The epigram doesn't appear in the serialization, nor in the first British hardcover from Gollancz.
Editing in this book has been inconsistent. I haven't seen the first US hardcover (St. Martin's), or the latest trade paperback, but both of the other US editions (Bantam and Easton Press) have a variety of errors—the same ones in each, suggesting that the St. Martin's one was the source, since the British hardcover doesn't have them. Most are minor copyediting issues, but at least one passage (the paragraph in Chapter 4 that ends with "hope was part of the punishment") is fairly garbled by a piece of out-of-place text.
Footnotes
- ↑ The back cover says it's about "America, a generation from now. Not as it should be, but as it will be."
- ↑ Morrissey's artwork for this edition consists of three black-and-white scratchboard drawings, one color frontispiece painting, and (I assume) the Art-Nouveauish line drawing that's embossed on the cover. The illustrations aren't entirely my cup of tea, but I appreciate that it has some. This was one of many books in Easton's "Masterpieces of Science Fiction" series.
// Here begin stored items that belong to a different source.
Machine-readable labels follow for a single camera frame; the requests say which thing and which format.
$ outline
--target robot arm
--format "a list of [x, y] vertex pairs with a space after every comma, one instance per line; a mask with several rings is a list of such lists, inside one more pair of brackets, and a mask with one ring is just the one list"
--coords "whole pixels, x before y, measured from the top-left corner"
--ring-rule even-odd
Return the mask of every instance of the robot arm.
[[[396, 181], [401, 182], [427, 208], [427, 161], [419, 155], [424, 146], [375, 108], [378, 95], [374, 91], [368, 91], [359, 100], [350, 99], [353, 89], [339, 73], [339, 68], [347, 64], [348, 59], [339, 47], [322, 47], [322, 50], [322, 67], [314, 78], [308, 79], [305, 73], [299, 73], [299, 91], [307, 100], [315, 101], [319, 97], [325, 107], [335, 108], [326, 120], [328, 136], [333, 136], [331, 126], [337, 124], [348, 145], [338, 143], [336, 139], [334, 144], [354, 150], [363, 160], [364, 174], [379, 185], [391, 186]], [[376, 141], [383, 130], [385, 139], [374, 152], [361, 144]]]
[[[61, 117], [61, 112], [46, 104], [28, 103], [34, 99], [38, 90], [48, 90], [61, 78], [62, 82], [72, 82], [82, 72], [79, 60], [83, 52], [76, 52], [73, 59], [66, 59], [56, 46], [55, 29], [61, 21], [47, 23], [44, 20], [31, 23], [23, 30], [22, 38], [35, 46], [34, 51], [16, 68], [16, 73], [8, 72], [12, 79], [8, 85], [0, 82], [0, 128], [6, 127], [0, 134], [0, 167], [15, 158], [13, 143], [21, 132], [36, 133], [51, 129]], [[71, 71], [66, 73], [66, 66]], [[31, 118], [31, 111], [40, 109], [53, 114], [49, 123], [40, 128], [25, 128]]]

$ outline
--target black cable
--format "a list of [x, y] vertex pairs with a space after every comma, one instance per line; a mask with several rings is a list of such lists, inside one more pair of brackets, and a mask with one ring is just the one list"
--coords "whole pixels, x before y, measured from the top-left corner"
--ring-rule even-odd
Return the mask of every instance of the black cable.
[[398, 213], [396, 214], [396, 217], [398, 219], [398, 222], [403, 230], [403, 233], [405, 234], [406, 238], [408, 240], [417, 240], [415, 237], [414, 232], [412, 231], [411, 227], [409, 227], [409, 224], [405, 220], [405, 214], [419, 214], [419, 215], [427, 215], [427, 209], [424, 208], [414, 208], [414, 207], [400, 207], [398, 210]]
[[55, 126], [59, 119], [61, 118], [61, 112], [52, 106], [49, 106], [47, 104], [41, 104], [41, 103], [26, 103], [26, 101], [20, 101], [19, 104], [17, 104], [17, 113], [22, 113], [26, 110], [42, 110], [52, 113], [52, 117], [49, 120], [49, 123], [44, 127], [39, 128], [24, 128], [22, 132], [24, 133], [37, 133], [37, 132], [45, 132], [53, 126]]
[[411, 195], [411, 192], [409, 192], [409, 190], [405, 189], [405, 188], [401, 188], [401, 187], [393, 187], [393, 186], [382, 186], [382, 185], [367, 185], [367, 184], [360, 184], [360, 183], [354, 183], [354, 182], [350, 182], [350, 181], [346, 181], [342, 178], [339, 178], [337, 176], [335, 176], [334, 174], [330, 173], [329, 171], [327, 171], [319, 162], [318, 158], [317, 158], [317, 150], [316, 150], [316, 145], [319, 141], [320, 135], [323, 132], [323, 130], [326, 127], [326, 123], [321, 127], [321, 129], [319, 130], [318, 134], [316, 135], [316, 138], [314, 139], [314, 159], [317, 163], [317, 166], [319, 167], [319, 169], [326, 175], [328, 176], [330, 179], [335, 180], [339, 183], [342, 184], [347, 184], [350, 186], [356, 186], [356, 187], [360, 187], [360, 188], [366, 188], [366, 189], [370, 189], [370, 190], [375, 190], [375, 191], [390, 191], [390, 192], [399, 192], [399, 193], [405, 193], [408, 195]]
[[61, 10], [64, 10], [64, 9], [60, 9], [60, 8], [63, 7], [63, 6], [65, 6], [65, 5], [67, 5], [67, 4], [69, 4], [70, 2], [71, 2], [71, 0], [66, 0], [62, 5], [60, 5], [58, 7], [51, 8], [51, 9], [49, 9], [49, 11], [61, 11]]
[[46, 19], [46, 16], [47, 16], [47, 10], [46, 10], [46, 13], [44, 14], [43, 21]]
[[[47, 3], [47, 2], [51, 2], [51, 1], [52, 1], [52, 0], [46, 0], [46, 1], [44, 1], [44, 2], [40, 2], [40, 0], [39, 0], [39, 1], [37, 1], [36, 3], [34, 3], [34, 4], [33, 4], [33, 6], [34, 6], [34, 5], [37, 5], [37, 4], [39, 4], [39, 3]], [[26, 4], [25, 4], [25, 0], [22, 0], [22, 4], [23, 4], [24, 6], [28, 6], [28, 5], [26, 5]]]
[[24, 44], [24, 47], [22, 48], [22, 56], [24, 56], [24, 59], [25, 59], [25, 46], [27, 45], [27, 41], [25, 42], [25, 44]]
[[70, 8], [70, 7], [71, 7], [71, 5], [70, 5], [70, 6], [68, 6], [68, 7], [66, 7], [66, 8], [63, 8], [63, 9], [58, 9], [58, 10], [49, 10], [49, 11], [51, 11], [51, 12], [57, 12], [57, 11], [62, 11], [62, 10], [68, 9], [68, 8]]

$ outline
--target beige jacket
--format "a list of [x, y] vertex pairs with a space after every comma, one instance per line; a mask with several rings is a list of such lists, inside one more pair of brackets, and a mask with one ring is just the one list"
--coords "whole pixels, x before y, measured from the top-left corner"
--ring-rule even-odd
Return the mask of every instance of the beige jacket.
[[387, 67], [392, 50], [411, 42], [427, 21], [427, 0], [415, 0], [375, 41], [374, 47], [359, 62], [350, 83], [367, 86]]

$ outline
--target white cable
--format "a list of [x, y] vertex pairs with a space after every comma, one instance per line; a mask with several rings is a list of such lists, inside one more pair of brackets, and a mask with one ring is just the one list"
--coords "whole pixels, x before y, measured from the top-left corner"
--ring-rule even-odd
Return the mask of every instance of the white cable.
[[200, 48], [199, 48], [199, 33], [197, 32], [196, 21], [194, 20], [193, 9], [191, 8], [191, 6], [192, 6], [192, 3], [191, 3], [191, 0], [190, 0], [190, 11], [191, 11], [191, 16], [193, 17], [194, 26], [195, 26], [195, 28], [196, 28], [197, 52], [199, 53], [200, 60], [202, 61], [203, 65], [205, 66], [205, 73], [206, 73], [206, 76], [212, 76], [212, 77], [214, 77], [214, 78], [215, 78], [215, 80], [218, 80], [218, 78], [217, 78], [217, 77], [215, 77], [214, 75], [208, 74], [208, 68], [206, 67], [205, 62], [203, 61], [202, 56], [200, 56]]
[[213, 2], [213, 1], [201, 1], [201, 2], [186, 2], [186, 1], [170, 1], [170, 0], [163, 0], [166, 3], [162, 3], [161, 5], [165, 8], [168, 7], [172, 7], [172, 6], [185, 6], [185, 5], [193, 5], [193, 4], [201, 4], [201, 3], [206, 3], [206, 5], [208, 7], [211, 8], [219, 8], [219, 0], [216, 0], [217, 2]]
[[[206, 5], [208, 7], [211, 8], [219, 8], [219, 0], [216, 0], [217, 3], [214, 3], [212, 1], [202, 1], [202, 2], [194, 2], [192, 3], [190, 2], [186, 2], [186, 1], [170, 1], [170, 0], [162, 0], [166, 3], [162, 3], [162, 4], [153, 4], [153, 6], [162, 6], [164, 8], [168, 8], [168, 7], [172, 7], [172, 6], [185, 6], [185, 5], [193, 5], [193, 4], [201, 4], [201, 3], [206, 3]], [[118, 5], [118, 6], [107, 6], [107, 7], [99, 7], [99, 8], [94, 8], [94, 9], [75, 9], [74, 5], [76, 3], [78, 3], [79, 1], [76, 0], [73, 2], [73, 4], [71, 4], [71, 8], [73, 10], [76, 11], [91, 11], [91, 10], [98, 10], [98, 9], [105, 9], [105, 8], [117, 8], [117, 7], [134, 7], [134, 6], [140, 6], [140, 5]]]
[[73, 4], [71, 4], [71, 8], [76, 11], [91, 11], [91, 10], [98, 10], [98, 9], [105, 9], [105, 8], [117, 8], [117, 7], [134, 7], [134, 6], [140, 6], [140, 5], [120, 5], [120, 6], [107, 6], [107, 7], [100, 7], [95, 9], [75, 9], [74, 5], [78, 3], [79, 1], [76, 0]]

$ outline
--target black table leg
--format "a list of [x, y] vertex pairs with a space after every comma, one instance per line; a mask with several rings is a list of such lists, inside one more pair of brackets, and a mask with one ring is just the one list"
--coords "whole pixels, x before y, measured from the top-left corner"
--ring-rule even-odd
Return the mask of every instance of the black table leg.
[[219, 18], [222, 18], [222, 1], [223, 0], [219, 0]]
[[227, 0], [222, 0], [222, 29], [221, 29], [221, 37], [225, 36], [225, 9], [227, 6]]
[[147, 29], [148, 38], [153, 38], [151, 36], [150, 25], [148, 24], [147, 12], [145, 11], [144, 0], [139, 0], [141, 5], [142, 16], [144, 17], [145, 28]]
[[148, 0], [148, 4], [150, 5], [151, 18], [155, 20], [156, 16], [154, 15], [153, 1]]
- ↑ The book jacket text starts like this: "Beneath this highly diverting tale lies the seemingly preposterous proposition that the human spirit might fly out of its physical body propelled on the waves of its own singing voice—literally borne on wings of song. It is Disch's zestful skill which has us swallowing this possibility, hook, line and sinker." One might expect this somewhat defensive attitude toward an SF/fantasy premise from a mainstream literary fiction publisher or critic, but by the 1970s Gollancz already had a heavy focus on SF, so I'm not sure what was going on there.